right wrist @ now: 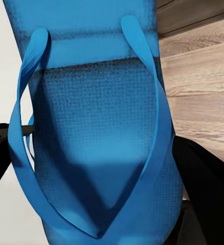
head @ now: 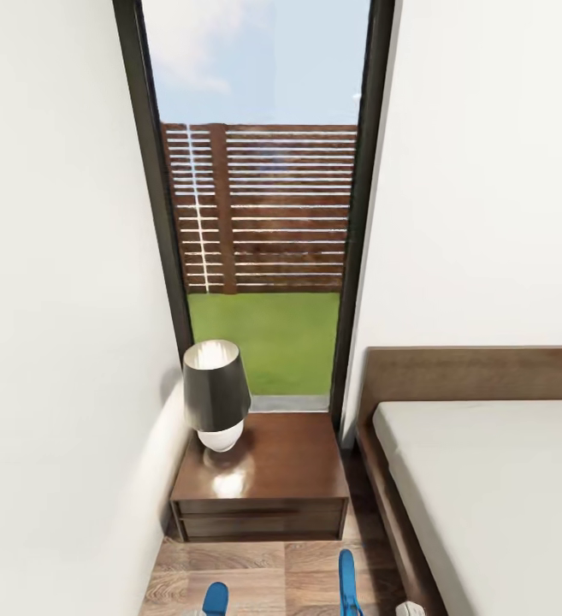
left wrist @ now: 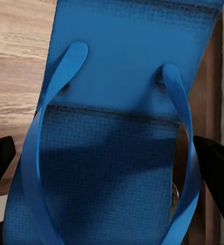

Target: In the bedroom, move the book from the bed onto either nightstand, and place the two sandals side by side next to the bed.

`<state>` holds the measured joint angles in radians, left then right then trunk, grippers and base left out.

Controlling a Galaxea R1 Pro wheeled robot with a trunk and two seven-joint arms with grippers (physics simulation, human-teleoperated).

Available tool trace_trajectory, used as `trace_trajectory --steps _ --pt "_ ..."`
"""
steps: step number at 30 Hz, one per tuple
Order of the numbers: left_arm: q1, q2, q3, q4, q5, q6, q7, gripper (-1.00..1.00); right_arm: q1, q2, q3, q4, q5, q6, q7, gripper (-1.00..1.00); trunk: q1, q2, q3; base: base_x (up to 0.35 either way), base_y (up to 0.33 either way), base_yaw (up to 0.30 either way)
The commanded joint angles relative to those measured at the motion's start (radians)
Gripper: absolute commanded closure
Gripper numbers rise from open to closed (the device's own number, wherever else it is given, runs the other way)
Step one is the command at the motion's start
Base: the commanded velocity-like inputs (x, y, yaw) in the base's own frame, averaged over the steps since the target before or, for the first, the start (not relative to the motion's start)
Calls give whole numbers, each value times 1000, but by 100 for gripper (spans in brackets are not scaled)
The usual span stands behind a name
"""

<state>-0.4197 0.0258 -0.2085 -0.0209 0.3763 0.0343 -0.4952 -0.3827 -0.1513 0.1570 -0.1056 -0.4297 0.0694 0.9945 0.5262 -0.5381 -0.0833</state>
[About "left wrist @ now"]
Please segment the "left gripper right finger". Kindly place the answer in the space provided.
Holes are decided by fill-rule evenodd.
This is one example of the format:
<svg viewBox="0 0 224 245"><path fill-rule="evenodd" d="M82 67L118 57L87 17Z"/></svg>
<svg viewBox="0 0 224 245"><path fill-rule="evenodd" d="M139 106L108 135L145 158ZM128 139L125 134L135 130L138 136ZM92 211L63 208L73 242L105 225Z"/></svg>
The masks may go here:
<svg viewBox="0 0 224 245"><path fill-rule="evenodd" d="M218 142L194 136L192 138L202 175L224 218L224 146Z"/></svg>

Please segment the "sandal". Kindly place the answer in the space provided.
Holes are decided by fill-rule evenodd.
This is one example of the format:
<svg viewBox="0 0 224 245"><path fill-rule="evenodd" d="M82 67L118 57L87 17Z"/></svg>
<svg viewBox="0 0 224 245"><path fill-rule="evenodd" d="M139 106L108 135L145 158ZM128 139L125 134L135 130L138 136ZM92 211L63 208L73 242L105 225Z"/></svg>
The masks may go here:
<svg viewBox="0 0 224 245"><path fill-rule="evenodd" d="M180 245L200 168L188 96L224 0L57 0L3 245ZM189 139L171 219L174 149Z"/></svg>

━━━━━━━━

* Assignment
The records above are to be restated exactly, with all pictures omitted.

* Finished exercise
right wrist @ now: 
head @ now: 
left wrist @ now: 

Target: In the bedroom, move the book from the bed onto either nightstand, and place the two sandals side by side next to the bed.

`<state>` holds the measured joint angles in radians, left then right then trunk, grippers and base left out.

Controlling a Galaxea R1 Pro wheeled robot with a trunk and two seven-joint arms with grippers (physics simulation, human-teleoperated).

Available tool trace_trajectory, used as `trace_trajectory --steps _ --pt "_ ..."`
"""
steps: step number at 30 Hz, one per tuple
Order of the numbers: left_arm: q1, q2, q3, q4, q5, q6, q7, gripper (-1.00..1.00); right_arm: q1, q2, q3, q4, q5, q6, q7, gripper (-1.00..1.00); trunk: q1, q2, q3; base: base_x (up to 0.35 either way), base_y (up to 0.33 either way), base_yaw (up to 0.30 either way)
The commanded joint angles relative to those measured at the motion's start (radians)
Gripper: absolute commanded closure
Gripper numbers rise from open to closed (the device's own number, wherever else it is given, runs the other way)
Step one is the command at the motion's start
Base: the commanded velocity-like inputs (x, y, yaw) in the base's own frame, averaged over the steps since the target before or, for the first, the start (not relative to the motion's start)
Calls give whole numbers, each value times 1000, but by 100 for gripper (spans in brackets are not scaled)
The usual span stands behind a name
"""

<state>-0.4197 0.0258 -0.2085 -0.0209 0.3763 0.0343 -0.4952 -0.3827 -0.1513 0.1570 -0.1056 -0.4297 0.0694 0.9945 0.5262 -0.5381 -0.0833</state>
[About "left wrist @ now"]
Please segment the "left gripper right finger". Kindly place the answer in the space provided.
Holes are decided by fill-rule evenodd.
This is one example of the format:
<svg viewBox="0 0 224 245"><path fill-rule="evenodd" d="M82 67L118 57L87 17Z"/></svg>
<svg viewBox="0 0 224 245"><path fill-rule="evenodd" d="M139 106L108 135L145 158ZM128 139L125 134L135 130L138 136ZM92 211L63 208L73 242L105 225Z"/></svg>
The masks may go here:
<svg viewBox="0 0 224 245"><path fill-rule="evenodd" d="M218 142L194 136L192 138L202 175L224 218L224 146Z"/></svg>

Please segment the "sandal". Kindly place the answer in the space provided.
Holes are decided by fill-rule evenodd.
This is one example of the format:
<svg viewBox="0 0 224 245"><path fill-rule="evenodd" d="M82 67L118 57L87 17Z"/></svg>
<svg viewBox="0 0 224 245"><path fill-rule="evenodd" d="M139 106L108 135L145 158ZM128 139L125 134L135 130L138 136ZM92 211L63 208L73 242L105 225Z"/></svg>
The masks may go here:
<svg viewBox="0 0 224 245"><path fill-rule="evenodd" d="M180 245L200 168L188 96L224 0L57 0L3 245ZM189 139L171 219L174 149Z"/></svg>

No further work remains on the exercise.